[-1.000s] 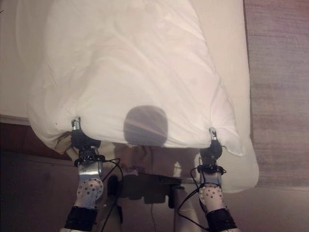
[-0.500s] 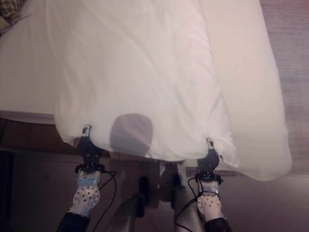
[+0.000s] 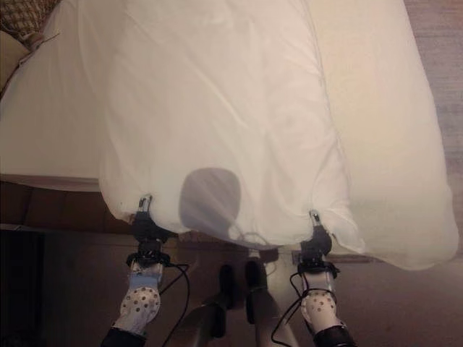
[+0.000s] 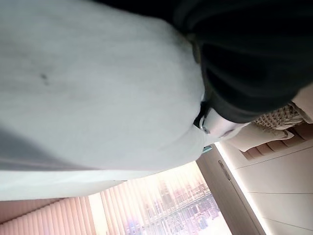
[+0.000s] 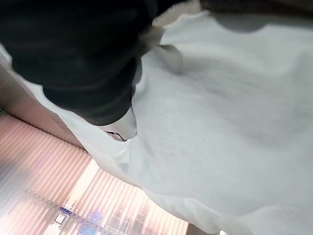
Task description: Make the bed
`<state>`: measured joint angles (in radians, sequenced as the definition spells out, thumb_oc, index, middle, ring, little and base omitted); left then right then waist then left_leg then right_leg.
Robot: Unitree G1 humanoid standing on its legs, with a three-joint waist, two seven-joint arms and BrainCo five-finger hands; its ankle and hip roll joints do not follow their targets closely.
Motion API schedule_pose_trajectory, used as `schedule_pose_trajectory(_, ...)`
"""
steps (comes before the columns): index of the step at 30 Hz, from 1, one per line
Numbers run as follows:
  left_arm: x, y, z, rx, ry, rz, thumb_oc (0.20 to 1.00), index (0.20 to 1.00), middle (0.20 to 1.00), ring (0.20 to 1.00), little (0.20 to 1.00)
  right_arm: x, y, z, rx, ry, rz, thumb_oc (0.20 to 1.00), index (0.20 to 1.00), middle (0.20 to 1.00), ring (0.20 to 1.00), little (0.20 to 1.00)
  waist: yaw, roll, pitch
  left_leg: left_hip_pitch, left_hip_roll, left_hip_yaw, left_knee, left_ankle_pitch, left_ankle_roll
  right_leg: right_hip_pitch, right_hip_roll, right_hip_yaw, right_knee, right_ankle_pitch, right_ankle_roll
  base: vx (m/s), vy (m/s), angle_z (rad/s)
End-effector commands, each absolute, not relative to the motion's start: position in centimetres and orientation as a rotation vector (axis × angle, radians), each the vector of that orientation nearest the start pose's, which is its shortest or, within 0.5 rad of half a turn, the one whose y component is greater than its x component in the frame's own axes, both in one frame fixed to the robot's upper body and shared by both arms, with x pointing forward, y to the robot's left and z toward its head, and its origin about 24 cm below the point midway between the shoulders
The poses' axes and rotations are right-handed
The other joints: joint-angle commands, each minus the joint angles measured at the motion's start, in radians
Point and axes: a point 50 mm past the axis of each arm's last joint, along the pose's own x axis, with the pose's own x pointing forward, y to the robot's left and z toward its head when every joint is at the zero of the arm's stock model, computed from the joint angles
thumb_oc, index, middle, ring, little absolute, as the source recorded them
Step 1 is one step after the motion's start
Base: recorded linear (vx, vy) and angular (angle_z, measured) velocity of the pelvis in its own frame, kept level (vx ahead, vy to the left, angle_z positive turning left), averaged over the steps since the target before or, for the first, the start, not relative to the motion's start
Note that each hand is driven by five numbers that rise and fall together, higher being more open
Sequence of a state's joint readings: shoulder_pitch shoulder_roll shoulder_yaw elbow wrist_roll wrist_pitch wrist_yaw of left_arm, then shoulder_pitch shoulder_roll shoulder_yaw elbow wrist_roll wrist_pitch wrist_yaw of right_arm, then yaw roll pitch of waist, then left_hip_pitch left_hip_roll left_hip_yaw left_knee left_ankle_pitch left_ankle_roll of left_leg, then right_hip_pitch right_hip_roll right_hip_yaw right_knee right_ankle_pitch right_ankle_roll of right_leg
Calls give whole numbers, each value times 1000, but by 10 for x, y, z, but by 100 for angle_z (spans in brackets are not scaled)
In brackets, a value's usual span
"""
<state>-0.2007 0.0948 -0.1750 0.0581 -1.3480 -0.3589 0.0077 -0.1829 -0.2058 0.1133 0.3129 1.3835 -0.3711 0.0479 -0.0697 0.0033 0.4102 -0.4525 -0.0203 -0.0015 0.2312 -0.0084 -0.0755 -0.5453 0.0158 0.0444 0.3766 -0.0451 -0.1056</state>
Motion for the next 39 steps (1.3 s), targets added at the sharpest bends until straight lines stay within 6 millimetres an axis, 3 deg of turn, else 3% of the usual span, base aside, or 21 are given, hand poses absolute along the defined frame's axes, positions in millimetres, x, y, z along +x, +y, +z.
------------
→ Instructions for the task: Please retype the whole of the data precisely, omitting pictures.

→ Expected answer:
[-1.000s] 
[-0.500s] 
[+0.000s] 
[+0.000s] 
[+0.000s] 
Task description: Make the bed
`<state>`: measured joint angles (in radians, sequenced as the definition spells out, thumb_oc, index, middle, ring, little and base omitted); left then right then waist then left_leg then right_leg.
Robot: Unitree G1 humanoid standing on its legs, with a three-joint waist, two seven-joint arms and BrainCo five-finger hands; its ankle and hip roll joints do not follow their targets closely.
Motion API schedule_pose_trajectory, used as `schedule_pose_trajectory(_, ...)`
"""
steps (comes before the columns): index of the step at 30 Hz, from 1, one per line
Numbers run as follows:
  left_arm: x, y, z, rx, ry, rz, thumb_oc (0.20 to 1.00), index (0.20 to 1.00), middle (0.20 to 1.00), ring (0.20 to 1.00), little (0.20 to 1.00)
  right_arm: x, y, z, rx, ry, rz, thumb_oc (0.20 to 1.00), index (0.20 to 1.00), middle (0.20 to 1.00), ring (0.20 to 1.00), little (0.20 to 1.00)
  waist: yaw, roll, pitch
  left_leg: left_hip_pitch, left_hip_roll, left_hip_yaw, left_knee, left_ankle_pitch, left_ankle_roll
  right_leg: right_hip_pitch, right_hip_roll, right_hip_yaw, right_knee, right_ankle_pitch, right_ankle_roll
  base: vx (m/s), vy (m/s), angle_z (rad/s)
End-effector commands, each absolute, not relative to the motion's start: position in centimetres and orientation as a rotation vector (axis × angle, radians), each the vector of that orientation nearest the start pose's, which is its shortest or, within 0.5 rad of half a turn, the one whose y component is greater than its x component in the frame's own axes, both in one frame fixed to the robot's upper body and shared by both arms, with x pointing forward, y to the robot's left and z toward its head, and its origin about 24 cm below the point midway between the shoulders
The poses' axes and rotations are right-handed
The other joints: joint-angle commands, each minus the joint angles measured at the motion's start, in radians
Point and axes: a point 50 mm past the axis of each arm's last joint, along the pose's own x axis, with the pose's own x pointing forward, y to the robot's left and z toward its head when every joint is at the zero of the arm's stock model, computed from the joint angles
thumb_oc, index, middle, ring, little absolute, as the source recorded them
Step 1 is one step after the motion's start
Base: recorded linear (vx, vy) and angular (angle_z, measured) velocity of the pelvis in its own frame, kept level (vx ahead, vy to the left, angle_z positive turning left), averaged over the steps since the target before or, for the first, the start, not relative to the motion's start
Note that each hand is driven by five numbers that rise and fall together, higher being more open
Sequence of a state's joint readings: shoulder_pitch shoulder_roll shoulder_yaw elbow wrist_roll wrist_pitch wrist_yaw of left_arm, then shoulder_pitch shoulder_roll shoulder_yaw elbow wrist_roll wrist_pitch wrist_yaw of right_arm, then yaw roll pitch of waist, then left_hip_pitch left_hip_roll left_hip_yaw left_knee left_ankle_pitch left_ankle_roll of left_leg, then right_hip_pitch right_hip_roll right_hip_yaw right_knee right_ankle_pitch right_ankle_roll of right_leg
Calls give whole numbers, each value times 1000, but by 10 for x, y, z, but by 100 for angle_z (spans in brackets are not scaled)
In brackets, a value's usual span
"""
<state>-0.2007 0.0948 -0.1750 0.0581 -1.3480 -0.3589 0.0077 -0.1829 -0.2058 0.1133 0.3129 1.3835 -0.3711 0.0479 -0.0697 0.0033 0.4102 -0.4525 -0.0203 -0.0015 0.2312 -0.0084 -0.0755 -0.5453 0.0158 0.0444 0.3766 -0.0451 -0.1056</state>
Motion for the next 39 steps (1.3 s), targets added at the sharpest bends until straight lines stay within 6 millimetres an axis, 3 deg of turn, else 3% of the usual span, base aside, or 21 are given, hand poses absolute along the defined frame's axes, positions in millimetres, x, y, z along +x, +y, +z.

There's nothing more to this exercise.